As a result, one of the richest and most powerful countries in the world, is still scrounging around for ventilators, personal protective equipment, hospital beds and body bags.  The president performs on his daily reality television show, spewing forth false information, mixed messages, and nauseating self-promotion. Anxiety-stricken Americans tune into this spectacle looking for guidance on this terror that has gripped our lives.
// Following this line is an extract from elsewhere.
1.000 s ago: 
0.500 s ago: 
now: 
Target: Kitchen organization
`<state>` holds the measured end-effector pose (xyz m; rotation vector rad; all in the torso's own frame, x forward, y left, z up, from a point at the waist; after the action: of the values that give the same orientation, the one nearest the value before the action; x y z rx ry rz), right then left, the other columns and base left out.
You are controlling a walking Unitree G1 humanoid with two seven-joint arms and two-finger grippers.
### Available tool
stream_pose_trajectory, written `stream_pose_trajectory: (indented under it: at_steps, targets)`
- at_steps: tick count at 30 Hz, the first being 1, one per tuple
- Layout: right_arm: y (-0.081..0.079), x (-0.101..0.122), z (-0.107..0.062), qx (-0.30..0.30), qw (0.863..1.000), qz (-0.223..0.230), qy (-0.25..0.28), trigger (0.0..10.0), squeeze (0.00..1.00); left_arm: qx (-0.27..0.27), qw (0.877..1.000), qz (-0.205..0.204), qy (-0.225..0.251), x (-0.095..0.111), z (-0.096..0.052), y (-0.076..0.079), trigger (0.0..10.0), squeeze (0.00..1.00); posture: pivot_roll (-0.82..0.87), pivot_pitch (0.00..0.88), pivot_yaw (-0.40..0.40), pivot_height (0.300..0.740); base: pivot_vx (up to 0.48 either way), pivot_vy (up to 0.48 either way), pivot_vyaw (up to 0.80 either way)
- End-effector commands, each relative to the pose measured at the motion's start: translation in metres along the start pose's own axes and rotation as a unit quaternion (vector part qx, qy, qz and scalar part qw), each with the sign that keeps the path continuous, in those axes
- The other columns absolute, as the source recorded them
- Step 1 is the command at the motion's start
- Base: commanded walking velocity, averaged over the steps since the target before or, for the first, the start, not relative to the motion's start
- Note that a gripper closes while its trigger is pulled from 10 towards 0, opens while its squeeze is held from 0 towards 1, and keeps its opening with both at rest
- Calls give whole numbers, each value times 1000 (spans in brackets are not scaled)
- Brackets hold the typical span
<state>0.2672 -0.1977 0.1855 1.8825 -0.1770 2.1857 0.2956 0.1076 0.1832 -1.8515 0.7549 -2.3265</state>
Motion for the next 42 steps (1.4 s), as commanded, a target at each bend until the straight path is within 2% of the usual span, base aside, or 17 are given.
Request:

Instead, they see a president insulting his political opponents, accusing hospital employees of stealing protective equipment, and boasting about his television ratings. 

Hardly American exceptionalism.  Yet, America used to do some exceptional things.  At the very start of the Ebola crisis in 2014, the Obama administration sent thousands of medical workers to fight the disease at its epicenter in West Africa, an effort that not only slowed the disease in that country, but blocked its spread to the U.S.  

Not surprisingly, Trump has done just the opposite.  Not only has he failed to establish a cohesive national plan to combat the virus, the president has avoided any effort to coordinate with other countries, preferring instead to slam doors in their faces.  He tried – unsuccessfully – to buy a German company working on a Coronavirus vaccine so that the U.S. could horde the medication.  He ordered companies making masks and ventilators not to comply with contracts to deliver some equipment to other countries.  One of those countries was Canada, which has been sending medical personnel from Windsor, Ontario into Detroit to help care for COVID patients.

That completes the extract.